== Task goal ==
For the material below, return exactly the lines starting at the line containing "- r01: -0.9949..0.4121" and ending at the line containing "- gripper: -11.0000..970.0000", both ends included, and no others.

== Input data ==

***

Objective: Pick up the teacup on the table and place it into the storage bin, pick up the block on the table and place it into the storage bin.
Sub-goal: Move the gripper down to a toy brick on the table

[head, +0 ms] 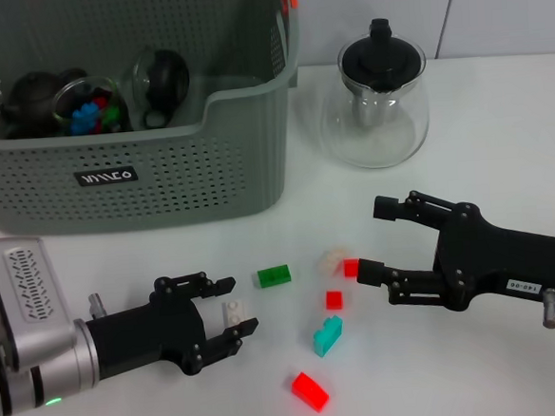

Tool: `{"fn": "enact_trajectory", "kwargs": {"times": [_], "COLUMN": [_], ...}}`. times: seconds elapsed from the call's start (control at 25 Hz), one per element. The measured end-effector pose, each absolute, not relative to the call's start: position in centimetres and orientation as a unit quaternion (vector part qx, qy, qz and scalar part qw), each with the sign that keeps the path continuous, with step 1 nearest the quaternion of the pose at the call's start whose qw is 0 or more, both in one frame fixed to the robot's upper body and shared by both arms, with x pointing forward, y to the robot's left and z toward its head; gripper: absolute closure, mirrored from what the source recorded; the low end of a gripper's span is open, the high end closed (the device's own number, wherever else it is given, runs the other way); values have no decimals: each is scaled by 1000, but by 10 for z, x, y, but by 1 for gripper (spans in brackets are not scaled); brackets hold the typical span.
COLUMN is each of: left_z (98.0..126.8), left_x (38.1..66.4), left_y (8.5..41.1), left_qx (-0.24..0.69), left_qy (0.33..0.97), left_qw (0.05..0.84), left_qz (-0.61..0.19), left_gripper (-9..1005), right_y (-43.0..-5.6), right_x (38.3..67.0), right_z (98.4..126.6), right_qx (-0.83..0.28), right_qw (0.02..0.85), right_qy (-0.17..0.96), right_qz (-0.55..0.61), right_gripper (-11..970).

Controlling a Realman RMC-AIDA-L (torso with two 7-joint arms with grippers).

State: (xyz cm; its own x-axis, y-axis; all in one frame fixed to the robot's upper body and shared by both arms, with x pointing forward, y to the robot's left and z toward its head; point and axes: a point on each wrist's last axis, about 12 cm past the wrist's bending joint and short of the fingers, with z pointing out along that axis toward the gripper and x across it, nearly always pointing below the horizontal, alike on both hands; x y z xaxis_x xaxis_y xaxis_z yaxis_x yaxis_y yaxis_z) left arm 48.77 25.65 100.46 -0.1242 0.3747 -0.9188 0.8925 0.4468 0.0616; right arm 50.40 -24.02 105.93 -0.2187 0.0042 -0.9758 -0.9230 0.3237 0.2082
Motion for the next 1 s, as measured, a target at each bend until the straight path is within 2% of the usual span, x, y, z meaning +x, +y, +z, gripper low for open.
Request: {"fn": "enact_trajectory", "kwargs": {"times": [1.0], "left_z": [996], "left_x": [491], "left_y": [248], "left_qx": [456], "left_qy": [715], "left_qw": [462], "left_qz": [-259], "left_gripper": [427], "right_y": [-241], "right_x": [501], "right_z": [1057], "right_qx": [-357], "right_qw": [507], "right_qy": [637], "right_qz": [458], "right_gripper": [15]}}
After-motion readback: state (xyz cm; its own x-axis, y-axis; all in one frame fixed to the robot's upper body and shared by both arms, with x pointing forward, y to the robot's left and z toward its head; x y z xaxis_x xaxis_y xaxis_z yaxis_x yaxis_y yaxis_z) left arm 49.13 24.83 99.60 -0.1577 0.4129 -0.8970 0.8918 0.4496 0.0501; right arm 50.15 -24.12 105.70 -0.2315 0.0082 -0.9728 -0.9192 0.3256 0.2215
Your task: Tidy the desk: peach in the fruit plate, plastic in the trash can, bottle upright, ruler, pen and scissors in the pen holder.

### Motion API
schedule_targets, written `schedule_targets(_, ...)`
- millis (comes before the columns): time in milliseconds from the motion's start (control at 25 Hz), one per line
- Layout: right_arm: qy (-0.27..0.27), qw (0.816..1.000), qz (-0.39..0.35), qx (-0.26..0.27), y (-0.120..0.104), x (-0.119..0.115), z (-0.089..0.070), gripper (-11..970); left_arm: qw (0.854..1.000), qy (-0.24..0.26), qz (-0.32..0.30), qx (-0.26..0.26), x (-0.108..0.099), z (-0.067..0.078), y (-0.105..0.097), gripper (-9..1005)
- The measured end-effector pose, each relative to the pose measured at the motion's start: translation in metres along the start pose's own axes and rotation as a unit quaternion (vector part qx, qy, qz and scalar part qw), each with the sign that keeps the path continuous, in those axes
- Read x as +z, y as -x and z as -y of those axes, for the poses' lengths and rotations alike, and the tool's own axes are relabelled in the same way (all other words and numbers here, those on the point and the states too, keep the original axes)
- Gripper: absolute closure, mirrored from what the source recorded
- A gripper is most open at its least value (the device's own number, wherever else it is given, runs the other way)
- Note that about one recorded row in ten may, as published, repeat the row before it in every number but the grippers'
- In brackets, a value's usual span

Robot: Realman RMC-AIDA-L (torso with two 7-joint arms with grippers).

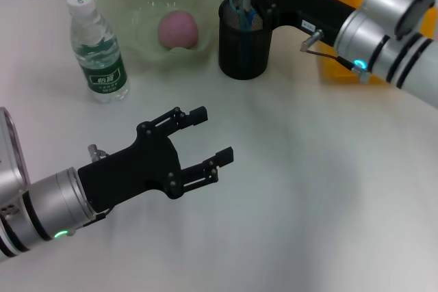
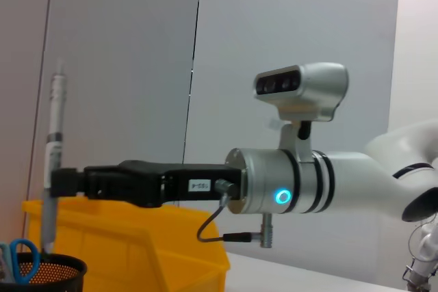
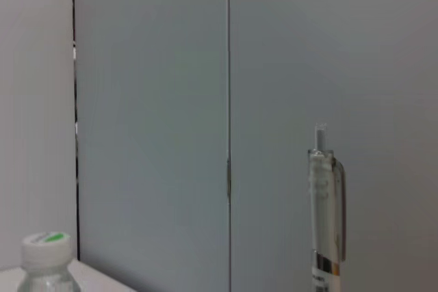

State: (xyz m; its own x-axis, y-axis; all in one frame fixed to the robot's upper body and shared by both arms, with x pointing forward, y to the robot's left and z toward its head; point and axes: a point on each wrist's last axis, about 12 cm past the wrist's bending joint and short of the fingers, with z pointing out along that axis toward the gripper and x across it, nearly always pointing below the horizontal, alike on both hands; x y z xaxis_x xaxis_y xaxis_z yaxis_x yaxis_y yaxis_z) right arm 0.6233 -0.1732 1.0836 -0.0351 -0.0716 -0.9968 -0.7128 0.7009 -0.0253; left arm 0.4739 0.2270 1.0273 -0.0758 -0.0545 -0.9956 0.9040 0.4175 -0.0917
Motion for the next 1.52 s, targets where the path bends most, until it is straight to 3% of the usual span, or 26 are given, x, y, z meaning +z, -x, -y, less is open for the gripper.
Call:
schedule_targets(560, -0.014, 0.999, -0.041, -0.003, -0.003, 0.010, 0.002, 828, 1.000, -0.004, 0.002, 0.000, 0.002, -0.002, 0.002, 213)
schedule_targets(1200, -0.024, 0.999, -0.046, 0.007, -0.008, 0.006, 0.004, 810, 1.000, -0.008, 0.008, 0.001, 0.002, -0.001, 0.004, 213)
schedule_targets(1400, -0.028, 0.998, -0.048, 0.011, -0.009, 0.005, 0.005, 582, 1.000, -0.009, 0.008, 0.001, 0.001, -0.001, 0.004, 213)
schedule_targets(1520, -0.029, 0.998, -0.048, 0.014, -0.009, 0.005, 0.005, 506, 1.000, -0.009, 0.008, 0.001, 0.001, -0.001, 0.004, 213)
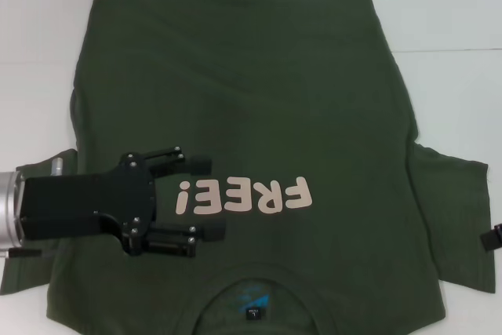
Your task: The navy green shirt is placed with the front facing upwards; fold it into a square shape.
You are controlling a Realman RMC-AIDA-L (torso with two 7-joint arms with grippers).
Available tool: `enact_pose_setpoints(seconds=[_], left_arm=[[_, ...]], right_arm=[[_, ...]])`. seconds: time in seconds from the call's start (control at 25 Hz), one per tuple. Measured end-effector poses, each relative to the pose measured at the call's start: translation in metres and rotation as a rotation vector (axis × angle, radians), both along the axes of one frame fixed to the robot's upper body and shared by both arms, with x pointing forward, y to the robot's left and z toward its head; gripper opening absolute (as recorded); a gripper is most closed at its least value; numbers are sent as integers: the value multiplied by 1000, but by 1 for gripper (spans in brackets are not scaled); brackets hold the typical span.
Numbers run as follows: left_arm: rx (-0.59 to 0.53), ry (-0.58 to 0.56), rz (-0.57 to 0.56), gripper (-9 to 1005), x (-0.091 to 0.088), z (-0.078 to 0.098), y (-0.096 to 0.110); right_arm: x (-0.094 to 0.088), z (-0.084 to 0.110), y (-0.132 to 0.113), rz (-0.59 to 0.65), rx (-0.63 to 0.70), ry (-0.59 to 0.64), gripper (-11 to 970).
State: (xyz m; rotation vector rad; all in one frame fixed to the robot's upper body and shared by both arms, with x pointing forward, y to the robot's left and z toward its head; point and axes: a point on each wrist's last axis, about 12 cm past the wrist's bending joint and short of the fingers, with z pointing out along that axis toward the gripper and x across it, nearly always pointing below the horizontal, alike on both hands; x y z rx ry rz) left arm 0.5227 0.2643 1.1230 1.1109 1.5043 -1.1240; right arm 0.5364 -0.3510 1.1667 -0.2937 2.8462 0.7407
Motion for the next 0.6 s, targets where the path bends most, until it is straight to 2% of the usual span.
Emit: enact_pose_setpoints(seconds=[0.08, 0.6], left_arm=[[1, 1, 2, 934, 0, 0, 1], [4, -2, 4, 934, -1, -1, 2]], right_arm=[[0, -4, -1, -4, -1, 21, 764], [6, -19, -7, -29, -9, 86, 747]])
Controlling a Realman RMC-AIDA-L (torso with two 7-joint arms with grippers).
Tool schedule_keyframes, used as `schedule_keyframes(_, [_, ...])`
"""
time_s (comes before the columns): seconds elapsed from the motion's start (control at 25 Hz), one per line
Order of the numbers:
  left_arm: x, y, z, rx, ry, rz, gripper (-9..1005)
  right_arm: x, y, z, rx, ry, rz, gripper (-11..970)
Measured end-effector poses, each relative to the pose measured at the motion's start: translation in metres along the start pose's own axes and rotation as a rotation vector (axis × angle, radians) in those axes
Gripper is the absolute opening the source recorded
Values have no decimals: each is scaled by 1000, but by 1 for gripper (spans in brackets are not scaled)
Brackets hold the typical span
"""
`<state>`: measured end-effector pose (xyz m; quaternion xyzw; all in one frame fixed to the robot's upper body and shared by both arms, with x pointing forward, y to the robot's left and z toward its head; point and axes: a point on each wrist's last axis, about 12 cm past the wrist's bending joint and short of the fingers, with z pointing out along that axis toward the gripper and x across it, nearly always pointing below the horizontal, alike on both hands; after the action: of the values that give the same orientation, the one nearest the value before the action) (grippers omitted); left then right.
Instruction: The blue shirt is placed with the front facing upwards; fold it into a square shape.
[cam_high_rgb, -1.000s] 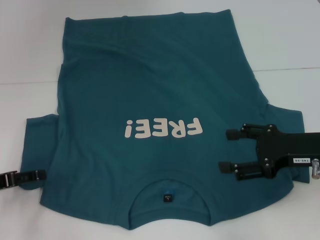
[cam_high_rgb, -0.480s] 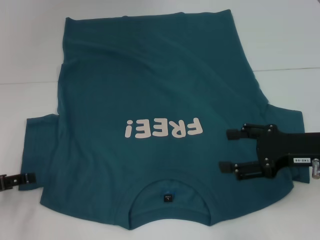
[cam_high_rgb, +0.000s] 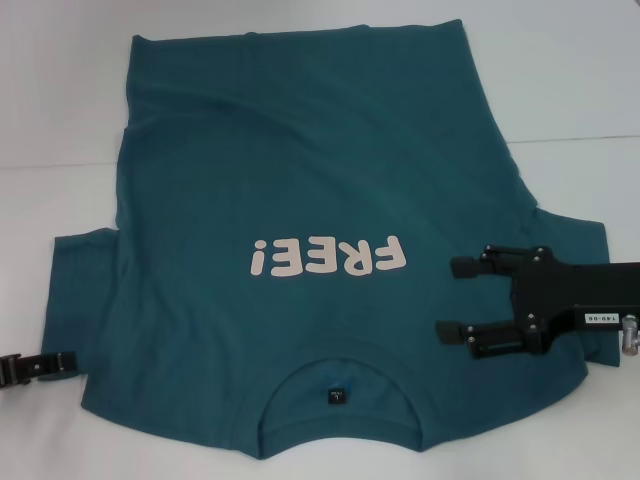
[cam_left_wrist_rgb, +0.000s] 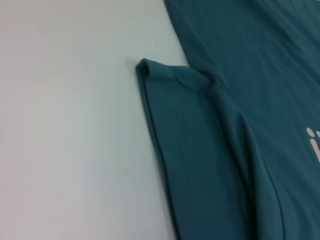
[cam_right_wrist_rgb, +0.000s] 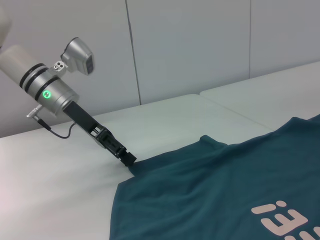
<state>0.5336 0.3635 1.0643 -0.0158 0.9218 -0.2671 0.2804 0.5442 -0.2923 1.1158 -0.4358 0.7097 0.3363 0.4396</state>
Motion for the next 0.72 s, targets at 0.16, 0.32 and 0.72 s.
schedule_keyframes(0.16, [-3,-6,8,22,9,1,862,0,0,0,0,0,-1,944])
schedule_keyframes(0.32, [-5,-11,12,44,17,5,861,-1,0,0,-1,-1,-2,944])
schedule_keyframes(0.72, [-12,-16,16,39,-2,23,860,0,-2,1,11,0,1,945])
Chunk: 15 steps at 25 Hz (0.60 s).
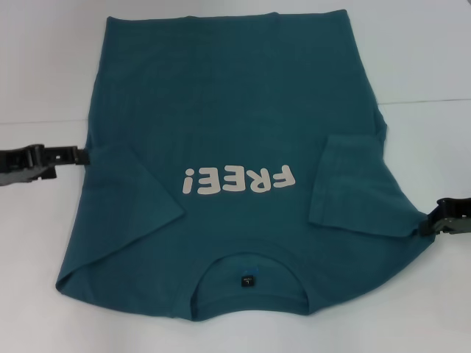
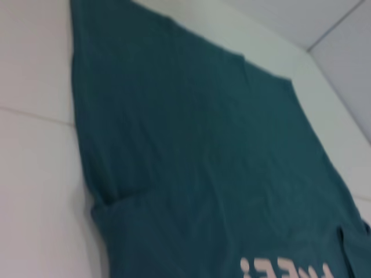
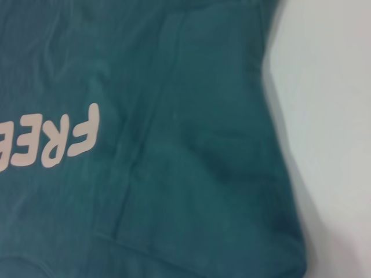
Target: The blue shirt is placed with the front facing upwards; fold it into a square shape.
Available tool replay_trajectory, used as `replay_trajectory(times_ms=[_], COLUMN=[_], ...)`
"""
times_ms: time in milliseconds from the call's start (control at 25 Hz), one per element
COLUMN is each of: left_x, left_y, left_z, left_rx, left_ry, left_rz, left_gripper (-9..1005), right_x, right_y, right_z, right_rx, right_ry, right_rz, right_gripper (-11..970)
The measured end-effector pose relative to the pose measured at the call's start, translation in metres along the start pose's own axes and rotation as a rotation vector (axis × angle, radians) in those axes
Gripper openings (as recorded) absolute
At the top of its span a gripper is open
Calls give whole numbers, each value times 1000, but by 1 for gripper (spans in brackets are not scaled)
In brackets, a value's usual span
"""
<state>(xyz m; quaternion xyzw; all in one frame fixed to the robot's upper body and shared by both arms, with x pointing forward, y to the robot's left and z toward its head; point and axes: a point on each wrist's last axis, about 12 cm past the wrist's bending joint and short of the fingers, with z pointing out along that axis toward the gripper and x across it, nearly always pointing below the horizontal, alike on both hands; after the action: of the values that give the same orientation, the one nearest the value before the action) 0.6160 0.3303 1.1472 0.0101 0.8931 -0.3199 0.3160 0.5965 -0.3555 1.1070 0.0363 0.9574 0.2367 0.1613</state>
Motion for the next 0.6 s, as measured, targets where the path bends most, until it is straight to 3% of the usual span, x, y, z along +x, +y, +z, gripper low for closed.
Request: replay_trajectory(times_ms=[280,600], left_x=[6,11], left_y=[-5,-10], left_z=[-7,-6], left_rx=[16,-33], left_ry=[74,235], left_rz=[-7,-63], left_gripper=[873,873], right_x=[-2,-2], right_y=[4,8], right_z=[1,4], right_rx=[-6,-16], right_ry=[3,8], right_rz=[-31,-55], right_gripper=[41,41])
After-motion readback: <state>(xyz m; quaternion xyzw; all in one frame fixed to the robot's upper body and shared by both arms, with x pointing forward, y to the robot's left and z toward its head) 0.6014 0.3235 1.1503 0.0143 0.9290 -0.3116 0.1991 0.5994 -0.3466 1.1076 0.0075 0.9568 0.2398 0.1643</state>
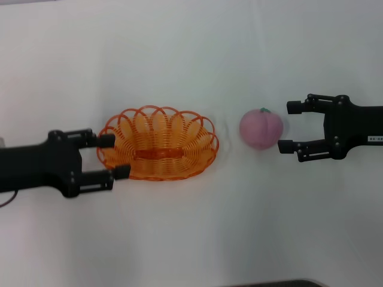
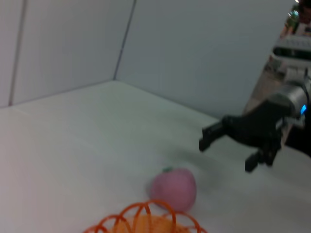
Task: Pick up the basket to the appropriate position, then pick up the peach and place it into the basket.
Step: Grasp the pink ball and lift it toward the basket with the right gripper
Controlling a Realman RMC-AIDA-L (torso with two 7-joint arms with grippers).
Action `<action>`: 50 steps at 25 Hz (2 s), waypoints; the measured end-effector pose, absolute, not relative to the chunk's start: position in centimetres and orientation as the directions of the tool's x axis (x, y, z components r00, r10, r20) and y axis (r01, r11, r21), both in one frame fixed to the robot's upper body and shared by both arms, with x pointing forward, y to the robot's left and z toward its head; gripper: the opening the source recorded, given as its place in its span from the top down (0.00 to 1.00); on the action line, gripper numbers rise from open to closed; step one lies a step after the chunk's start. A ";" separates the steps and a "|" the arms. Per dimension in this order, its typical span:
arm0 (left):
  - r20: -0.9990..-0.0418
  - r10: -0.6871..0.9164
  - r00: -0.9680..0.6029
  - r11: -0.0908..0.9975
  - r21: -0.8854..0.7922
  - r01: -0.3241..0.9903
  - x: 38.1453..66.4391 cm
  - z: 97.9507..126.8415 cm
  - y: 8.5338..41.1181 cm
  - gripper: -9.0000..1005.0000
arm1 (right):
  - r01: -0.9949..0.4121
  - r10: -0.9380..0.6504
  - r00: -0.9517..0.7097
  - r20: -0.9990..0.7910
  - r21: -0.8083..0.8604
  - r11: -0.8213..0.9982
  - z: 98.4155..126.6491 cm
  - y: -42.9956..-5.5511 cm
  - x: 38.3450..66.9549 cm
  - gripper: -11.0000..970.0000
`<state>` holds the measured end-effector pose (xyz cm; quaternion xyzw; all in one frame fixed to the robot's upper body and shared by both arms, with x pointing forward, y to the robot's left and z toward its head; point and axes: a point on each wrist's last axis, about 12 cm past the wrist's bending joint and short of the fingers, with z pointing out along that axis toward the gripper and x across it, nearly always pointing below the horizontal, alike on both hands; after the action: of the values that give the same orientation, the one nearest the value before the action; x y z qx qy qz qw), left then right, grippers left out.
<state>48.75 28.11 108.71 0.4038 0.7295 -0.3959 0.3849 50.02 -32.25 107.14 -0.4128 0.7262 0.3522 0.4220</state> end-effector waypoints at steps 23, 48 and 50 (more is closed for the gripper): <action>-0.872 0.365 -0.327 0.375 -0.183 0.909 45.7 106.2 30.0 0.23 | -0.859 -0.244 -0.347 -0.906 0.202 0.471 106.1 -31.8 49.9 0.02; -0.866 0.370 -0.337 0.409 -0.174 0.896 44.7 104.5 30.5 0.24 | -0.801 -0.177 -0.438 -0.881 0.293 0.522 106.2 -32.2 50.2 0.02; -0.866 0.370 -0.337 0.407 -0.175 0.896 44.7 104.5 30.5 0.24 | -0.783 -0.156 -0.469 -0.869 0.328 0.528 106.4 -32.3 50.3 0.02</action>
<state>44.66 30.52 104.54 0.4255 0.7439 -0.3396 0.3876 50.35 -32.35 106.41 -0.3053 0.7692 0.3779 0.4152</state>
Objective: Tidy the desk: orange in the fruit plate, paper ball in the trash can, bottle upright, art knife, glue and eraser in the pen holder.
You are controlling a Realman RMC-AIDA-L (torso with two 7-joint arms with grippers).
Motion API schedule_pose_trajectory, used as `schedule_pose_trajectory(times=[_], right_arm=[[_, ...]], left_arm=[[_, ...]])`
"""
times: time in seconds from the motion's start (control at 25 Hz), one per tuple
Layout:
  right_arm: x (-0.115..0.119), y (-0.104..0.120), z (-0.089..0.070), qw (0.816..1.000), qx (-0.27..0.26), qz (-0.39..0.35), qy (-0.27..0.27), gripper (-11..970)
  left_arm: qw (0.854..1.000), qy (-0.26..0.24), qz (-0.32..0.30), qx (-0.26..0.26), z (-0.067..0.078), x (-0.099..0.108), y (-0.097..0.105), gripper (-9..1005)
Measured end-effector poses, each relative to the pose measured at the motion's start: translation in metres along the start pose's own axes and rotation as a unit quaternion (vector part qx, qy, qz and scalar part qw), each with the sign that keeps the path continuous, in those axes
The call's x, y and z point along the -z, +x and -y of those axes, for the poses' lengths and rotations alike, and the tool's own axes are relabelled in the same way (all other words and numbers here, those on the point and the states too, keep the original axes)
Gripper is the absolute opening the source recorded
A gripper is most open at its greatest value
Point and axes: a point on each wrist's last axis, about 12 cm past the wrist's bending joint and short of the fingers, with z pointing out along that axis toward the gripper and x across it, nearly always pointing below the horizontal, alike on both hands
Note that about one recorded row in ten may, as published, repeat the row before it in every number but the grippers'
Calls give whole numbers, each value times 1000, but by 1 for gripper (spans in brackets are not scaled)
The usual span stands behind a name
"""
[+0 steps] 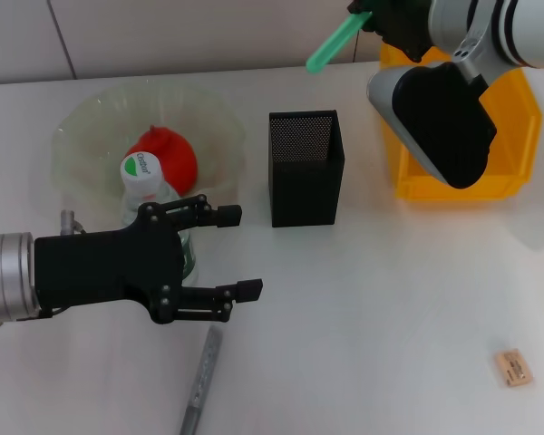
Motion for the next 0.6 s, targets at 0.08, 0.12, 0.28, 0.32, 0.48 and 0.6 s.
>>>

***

== Result of the exercise ==
  - r01: -0.9949..0.4121
  - r10: -0.9380..0.6504
  - r00: -0.9517..0.7097
  - r20: -0.9990..0.7910
  - r21: -0.8083..0.8604
  - r11: -0.8213..0.9982
  - z: 98.4155..126.6491 cm
  - y: -42.9956..-5.5511 cm
  - x: 38.3450..66.9549 cm
  - gripper: -11.0000..970.0000

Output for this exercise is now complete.